[Records from a data collection]
◆ ◆ ◆ ◆ ◆ ◆ ◆

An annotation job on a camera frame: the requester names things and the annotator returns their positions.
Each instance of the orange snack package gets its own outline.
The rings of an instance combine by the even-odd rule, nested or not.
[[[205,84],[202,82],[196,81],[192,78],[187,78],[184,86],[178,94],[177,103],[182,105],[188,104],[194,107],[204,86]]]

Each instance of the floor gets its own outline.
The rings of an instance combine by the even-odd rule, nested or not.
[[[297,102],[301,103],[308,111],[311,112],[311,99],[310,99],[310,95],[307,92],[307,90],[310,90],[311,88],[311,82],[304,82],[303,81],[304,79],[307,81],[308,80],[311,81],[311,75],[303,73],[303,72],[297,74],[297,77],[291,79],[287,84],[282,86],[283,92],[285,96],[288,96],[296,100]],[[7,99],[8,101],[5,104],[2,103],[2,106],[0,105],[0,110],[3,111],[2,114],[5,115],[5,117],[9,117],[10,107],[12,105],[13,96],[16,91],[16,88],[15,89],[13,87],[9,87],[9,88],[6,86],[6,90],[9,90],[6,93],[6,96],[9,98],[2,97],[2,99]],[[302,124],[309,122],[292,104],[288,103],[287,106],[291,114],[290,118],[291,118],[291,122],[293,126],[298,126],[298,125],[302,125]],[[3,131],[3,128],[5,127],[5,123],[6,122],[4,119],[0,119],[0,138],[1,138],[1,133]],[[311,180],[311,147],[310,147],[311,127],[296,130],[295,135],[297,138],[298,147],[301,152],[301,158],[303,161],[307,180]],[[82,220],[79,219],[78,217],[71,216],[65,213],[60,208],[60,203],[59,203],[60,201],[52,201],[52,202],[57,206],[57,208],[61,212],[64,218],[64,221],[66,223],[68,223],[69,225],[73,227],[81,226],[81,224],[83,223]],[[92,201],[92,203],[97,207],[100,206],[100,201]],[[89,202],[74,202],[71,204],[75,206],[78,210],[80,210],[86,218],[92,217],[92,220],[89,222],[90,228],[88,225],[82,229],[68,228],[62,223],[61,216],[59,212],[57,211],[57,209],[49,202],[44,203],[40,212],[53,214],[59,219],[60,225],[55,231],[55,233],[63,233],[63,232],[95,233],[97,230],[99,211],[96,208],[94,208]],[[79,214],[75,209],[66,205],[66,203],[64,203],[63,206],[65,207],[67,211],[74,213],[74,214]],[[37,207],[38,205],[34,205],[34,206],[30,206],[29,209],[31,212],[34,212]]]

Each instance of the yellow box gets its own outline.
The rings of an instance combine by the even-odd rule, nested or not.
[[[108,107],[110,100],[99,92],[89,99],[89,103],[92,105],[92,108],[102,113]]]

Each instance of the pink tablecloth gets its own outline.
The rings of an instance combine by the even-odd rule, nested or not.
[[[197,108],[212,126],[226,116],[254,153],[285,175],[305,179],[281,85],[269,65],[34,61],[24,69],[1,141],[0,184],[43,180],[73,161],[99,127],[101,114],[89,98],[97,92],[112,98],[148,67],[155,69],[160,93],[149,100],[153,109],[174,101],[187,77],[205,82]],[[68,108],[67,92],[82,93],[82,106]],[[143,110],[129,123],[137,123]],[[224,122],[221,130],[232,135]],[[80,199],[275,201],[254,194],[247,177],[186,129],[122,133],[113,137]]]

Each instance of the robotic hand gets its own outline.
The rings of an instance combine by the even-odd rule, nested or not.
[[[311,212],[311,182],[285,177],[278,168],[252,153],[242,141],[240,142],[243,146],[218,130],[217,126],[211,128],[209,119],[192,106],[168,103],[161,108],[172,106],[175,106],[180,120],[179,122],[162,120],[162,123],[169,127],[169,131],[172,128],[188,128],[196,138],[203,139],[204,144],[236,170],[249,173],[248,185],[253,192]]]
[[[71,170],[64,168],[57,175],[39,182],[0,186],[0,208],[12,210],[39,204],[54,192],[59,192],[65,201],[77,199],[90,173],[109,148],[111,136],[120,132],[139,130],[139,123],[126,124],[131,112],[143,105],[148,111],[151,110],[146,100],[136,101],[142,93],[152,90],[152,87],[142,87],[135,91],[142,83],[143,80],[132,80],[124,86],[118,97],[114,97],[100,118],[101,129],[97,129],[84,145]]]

◆ ◆ ◆ ◆ ◆ ◆ ◆

§ **What you are asked to do**:
Take the entries above and repeat them. Alter nothing.

§ **Task output**:
An annotation job on a camera frame: the requester names things and the annotator returns their positions.
Each instance of the orange snack package gets its own outline.
The rings of an instance combine by the even-odd rule, nested or not.
[[[205,84],[202,82],[196,81],[192,78],[187,78],[184,86],[178,94],[177,103],[182,105],[188,104],[194,107],[204,86]]]

Each instance of the floor gets its own outline.
The rings of an instance combine by the even-odd rule, nested or not.
[[[297,102],[301,103],[308,111],[311,112],[311,99],[310,99],[310,95],[307,92],[307,90],[310,90],[311,88],[311,82],[304,82],[303,81],[304,79],[307,81],[308,80],[311,81],[311,75],[303,73],[303,72],[297,74],[297,77],[291,79],[287,84],[282,86],[283,92],[285,96],[288,96],[296,100]],[[7,99],[8,101],[5,104],[2,103],[2,106],[0,105],[0,110],[3,111],[2,114],[5,115],[5,117],[9,117],[10,107],[12,105],[13,96],[16,91],[16,88],[15,89],[13,87],[9,87],[9,88],[6,86],[6,90],[9,90],[6,93],[6,96],[9,98],[2,97],[2,99]],[[302,124],[309,122],[292,104],[288,103],[287,106],[291,114],[290,118],[291,118],[291,122],[293,126],[298,126],[298,125],[302,125]],[[3,131],[3,128],[5,127],[5,123],[6,122],[4,119],[0,119],[0,138],[1,138],[1,133]],[[311,180],[311,147],[310,147],[311,127],[296,130],[295,135],[297,138],[298,147],[301,152],[301,158],[303,161],[307,180]],[[82,220],[79,219],[78,217],[71,216],[65,213],[60,208],[60,203],[59,203],[60,201],[52,201],[52,202],[57,206],[57,208],[61,212],[64,218],[64,221],[66,223],[68,223],[69,225],[73,227],[81,226],[81,224],[83,223]],[[92,201],[92,203],[97,207],[100,206],[100,201]],[[89,202],[74,202],[71,204],[75,206],[78,210],[80,210],[86,218],[92,217],[92,220],[89,222],[90,228],[88,225],[82,229],[68,228],[62,223],[61,216],[59,212],[57,211],[57,209],[49,202],[44,203],[40,212],[53,214],[59,219],[60,225],[55,231],[55,233],[63,233],[63,232],[95,233],[97,230],[99,211],[96,208],[94,208]],[[79,214],[75,209],[66,205],[66,203],[64,203],[63,206],[65,207],[67,211],[74,213],[74,214]],[[37,207],[38,205],[34,205],[34,206],[30,206],[29,209],[31,212],[34,212]]]

Each instance of the yellow box gets its own outline.
The rings of an instance combine by the even-odd rule, nested or not.
[[[108,107],[110,100],[99,92],[89,99],[89,103],[92,105],[92,108],[102,113]]]

Each instance of the pink tablecloth gets its own outline.
The rings of an instance combine by the even-odd rule, nested or not.
[[[197,108],[212,126],[226,116],[254,153],[285,175],[305,179],[281,85],[269,65],[34,61],[24,69],[1,141],[0,184],[43,180],[73,161],[99,127],[101,114],[89,98],[97,92],[112,98],[148,67],[155,69],[160,93],[149,100],[153,109],[174,101],[187,77],[205,82]],[[68,108],[67,92],[82,93],[82,106]],[[143,110],[129,123],[137,123]],[[224,122],[221,130],[232,135]],[[80,199],[275,201],[254,194],[247,177],[186,129],[122,133],[113,137]]]

Each instance of the robotic hand gets its own outline.
The rings of an instance combine by the even-odd rule, nested or not.
[[[311,212],[311,182],[285,177],[278,168],[252,153],[242,141],[240,142],[243,146],[218,130],[217,126],[211,128],[209,119],[192,106],[168,103],[161,108],[172,106],[175,106],[180,120],[179,122],[162,120],[162,123],[169,127],[169,131],[172,128],[188,128],[196,138],[203,139],[204,144],[236,170],[249,173],[248,185],[253,192]]]
[[[71,170],[64,168],[57,175],[39,182],[0,186],[0,208],[12,210],[39,204],[54,192],[59,192],[65,201],[77,199],[90,173],[109,148],[111,136],[120,132],[139,130],[139,123],[126,124],[131,112],[143,105],[148,111],[151,110],[146,100],[136,101],[142,93],[152,90],[152,87],[142,87],[135,91],[142,83],[143,80],[132,80],[124,86],[118,97],[114,97],[100,118],[101,129],[97,129],[84,145]]]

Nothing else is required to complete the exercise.